> _Work to be completed_:
Scan the records below. Report the number of lines containing the word "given", and nothing more.

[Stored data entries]
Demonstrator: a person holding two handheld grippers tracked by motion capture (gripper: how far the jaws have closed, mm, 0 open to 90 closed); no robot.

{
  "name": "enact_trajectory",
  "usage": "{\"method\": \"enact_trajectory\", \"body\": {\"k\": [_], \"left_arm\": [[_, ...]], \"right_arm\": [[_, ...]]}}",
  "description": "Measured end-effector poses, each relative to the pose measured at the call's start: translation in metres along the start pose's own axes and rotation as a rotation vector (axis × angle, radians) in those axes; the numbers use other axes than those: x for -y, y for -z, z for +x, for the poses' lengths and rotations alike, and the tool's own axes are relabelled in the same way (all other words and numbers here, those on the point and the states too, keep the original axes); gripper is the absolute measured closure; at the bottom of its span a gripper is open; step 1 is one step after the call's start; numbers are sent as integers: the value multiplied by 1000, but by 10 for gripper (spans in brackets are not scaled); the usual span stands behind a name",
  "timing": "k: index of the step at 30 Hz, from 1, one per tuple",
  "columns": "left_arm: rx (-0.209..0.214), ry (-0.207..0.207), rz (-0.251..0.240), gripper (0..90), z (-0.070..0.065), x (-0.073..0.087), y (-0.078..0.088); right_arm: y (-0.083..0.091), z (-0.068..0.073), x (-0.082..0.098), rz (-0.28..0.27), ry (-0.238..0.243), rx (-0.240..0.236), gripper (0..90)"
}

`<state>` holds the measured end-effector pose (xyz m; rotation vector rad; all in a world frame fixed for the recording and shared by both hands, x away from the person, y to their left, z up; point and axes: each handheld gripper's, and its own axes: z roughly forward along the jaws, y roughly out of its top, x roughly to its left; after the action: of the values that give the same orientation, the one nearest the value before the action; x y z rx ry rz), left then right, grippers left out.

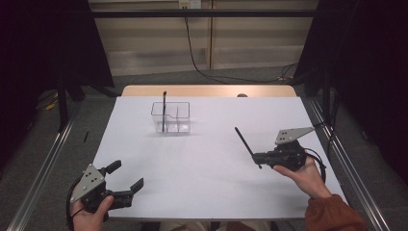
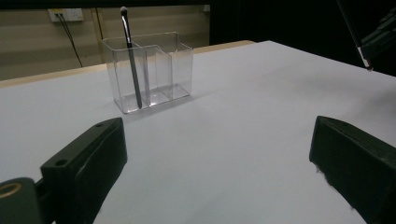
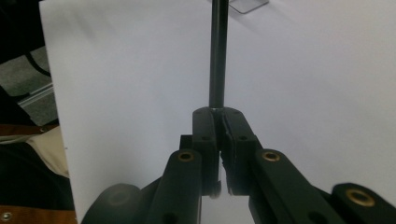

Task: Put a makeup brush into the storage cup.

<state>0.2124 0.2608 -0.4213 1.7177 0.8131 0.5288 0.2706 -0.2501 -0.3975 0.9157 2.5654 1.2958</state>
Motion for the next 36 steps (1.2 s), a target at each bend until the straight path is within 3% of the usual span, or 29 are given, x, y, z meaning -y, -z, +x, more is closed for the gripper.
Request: {"method": "enact_trajectory", "body": {"k": [5,13,26,29,32,36], "left_arm": [[5,-8,1,41,-2,-3,-2],[15,-18,16,42,-4,-7,-8],[103,-44,49,37,-14,-14,-19],[127,-29,53,34,-18,-18,-22],[135,-40,43,33,-23,-22,-23],[150,-55,38,31,-27,-28,-26]], "right_arm": [[-10,9,-6,10,16,-57,846],[-25,17,-16,33,35,-85,846],[-45,33,-25,114,87,-169,846],[-49,36,-27,141,103,-174,846],[-49,42,-30,124,135,-188,846],[-51,47,-36,146,154,-201,846]]}}
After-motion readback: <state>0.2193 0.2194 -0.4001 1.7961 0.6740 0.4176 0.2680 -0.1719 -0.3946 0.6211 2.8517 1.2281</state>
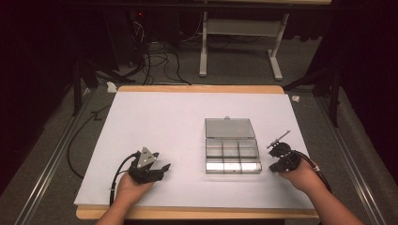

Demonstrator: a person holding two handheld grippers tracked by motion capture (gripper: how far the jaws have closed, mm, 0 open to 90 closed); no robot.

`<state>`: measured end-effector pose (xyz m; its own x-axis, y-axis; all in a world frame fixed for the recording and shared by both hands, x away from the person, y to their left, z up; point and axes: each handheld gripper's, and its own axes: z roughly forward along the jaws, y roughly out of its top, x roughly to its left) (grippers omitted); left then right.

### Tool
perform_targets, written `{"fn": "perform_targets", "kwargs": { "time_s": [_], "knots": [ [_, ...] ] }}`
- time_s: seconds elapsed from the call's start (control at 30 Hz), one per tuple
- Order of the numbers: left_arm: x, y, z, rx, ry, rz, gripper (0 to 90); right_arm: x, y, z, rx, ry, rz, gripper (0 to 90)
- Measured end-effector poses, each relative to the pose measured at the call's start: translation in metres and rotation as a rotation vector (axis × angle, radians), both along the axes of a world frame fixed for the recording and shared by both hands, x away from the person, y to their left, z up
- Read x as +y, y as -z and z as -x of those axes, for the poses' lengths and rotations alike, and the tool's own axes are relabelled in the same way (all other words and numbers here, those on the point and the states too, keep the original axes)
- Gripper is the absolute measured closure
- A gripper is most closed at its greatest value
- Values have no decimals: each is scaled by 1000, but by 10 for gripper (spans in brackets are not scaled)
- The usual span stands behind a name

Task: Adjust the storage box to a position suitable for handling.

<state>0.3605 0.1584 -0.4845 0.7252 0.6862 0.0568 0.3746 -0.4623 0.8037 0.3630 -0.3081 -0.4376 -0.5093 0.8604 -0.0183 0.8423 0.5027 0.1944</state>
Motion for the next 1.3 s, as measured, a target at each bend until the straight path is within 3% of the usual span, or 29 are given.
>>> {"fn": "perform_targets", "kwargs": {
  "time_s": [0.4,0.7,0.73,0.77,1.3],
  "knots": [
    [0,0,0,0,1,-3,358,3,-25,1,-29,-13,-27,867],
    [-1,0,0,0,1,-4,359,14,-42,3,-24,-42,-39,867],
    [-1,0,0,0,1,-4,359,17,-45,4,-15,-21,-41,866],
    [-1,0,0,0,1,-5,359,17,-46,3,-26,-50,-40,867],
    [0,0,0,1,4,-4,358,49,-57,-3,-29,-127,-45,867]
  ]
}}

> _Problem solution_:
2